The problem with this line of argument is that BankDirect has not bought Capital Premium's business. It tried to, but Capital Premium refused to execute that transaction. (Whether Capital Premium was privileged to make that decision, or instead acted wrongfully, is for the district court to consider on remand.) Because the sale did not close, the parties remain in an arms'-length business transaction to which the dates are as important as if BankDirect had never tried to exercise its option. And the most important date is June 1, 2018. If the terminal date is extended past January 31, 2016, the "extended commitment date and new maturity date shall in any such case not be later than June 1, 2018". So if BankDirect's unsuccessful effort to buy Capital Premium's business is treated as extending the deal's initial date past January 31, 2016, this clause sets a limit.

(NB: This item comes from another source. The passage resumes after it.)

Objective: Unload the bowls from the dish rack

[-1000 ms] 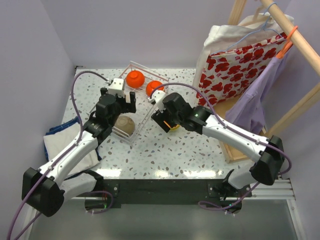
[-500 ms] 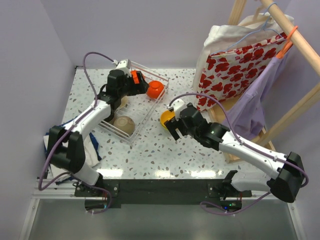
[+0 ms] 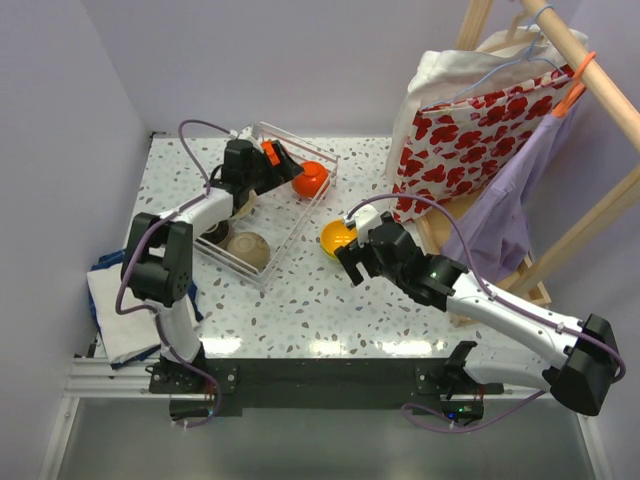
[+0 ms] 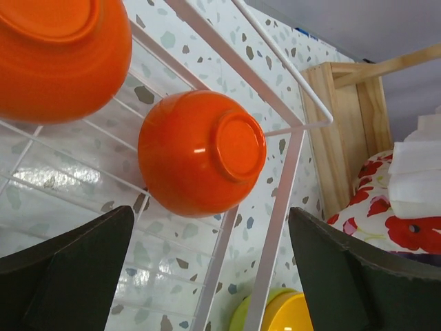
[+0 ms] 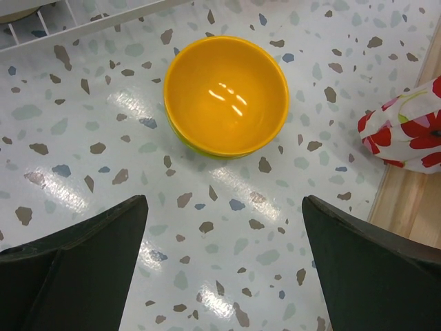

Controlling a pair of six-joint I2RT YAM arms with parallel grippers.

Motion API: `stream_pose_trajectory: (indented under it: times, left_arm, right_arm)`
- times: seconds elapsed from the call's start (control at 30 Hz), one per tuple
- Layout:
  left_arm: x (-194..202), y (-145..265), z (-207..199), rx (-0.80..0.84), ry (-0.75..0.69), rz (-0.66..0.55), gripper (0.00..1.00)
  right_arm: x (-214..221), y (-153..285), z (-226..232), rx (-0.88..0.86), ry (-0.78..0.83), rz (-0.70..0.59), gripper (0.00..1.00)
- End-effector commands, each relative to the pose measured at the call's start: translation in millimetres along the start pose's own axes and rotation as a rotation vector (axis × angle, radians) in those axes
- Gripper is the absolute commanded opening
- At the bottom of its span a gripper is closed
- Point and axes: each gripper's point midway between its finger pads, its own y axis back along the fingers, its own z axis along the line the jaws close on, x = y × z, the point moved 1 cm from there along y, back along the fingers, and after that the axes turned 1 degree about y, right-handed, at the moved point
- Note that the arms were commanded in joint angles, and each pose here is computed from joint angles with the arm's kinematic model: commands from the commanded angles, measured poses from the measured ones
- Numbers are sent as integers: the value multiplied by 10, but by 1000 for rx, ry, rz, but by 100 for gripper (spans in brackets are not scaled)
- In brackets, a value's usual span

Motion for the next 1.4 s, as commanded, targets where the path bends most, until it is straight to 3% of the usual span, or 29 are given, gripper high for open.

No sensible commercial party wants to be trapped in a long-term relation. That's why contracts such as this include drop-dead dates. Yet Capital Premium maintains that BankDirect could not get out by exercising the option to buy the business-and, precisely because Capital Premium refused to honor its commitment to sell, BankDirect can't get out any other way, ever. The carefully drafted language of this contract dispels any suggestion that BankDirect was indifferent to the risks of being locked into a money-losing relation, of indefinite duration, with a firm that it does not trust. This contract means what it says.

The injunction is vacated, and the case is remanded with instructions to award BankDirect damages for time the injunction has extended past June 1, 2018, and to determine whether either side owes damages to the other for breach of contract. The mandate will issue today, so that the injunction terminates immediately.